> [Aim of the task]: Check every line below for the word "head" and give only the number of lines where it appears.
Start of Listed records
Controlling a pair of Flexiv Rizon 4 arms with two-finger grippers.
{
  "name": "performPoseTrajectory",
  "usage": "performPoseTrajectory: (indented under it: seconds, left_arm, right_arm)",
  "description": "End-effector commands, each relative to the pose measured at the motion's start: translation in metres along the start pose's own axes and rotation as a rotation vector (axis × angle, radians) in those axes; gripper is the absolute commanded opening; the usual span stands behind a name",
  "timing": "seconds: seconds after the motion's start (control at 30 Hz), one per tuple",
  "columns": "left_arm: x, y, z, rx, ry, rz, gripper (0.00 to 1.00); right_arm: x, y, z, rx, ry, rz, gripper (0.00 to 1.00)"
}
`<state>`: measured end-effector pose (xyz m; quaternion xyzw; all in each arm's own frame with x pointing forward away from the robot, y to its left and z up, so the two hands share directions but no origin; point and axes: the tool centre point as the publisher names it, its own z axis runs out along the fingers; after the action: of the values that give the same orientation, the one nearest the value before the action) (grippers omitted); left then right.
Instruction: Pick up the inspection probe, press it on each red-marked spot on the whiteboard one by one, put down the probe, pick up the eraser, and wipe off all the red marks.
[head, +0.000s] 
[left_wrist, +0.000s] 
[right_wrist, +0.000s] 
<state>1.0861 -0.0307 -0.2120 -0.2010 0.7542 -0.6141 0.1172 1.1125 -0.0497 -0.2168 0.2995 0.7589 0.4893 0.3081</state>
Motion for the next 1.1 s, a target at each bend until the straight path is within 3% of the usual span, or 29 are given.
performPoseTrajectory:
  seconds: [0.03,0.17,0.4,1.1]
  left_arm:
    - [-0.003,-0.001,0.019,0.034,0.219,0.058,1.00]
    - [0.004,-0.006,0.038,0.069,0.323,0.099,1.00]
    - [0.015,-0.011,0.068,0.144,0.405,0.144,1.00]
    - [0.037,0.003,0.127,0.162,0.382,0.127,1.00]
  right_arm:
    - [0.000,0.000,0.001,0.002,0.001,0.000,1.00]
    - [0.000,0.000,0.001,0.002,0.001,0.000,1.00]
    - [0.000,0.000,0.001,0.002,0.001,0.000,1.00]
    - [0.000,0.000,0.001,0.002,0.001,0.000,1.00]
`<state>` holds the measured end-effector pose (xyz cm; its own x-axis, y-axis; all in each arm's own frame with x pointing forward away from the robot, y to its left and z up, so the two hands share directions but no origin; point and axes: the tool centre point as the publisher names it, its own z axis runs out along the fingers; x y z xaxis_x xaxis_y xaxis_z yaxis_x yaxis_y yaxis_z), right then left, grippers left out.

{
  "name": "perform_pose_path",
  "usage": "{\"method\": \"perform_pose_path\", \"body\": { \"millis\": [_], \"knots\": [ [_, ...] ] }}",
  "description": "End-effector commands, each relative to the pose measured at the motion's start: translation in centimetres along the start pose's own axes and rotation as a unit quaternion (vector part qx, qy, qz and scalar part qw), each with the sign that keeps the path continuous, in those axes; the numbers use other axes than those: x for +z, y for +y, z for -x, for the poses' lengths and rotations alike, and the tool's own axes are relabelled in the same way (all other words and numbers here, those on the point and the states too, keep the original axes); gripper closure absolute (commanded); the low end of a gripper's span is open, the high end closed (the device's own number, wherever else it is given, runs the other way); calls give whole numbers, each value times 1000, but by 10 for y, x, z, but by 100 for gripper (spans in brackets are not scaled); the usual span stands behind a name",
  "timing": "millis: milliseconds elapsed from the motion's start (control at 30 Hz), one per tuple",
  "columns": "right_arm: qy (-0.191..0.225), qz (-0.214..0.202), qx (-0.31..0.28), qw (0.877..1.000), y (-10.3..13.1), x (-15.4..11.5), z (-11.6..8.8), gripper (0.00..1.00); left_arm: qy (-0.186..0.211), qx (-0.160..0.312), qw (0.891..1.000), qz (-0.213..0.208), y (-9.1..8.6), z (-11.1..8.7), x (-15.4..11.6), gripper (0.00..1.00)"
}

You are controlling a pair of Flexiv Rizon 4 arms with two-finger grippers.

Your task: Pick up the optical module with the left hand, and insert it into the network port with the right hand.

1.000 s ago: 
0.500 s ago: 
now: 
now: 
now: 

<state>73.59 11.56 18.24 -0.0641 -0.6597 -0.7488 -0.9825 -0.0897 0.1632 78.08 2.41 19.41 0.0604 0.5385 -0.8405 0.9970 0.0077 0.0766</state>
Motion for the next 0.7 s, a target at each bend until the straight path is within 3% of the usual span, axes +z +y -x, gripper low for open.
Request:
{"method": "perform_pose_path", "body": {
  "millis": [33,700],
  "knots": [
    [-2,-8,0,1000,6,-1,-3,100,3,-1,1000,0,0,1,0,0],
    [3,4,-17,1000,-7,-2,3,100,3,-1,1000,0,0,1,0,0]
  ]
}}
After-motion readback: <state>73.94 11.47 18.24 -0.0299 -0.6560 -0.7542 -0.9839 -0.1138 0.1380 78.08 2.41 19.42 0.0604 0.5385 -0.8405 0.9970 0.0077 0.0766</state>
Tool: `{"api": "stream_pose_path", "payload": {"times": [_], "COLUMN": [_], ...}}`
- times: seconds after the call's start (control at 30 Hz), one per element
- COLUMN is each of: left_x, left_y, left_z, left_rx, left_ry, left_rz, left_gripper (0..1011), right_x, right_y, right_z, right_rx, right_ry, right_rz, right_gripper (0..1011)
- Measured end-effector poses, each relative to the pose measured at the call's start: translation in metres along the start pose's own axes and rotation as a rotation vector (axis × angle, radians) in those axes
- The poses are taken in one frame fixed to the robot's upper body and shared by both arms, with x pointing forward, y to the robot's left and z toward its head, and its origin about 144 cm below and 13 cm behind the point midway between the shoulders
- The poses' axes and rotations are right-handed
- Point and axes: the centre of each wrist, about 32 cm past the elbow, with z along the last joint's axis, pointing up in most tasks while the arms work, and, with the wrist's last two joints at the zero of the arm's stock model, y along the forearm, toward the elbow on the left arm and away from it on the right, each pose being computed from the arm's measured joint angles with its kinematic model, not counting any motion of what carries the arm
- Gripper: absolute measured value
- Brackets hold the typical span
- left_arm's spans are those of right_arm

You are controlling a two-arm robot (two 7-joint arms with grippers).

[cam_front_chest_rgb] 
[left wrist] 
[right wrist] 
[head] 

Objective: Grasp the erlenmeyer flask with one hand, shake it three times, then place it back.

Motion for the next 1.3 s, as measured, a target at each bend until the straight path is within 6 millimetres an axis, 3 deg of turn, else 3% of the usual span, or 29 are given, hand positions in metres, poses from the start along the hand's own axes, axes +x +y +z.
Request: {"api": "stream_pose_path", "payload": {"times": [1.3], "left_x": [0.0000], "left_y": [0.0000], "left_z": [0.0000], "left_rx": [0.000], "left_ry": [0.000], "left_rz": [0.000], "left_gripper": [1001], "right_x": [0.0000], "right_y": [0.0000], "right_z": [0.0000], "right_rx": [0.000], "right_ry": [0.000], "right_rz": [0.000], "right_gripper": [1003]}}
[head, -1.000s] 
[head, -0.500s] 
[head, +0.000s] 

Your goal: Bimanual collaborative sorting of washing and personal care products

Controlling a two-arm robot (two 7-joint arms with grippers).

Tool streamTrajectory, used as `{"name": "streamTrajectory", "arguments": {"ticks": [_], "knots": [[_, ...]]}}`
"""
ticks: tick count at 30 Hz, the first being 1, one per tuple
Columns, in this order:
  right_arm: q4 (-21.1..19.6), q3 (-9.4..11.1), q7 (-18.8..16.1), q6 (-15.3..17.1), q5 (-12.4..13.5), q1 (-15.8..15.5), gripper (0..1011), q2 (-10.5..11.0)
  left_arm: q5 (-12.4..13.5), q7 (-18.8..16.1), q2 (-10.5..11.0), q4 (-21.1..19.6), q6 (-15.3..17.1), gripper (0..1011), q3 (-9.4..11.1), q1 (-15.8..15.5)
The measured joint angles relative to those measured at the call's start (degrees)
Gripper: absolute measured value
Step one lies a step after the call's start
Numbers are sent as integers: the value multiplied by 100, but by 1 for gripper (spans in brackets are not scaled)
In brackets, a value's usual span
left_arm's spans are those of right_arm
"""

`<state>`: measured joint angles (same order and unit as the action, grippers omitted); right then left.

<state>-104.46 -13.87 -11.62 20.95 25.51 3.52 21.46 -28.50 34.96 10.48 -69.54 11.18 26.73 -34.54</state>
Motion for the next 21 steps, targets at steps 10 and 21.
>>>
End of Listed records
> [Your response]: 6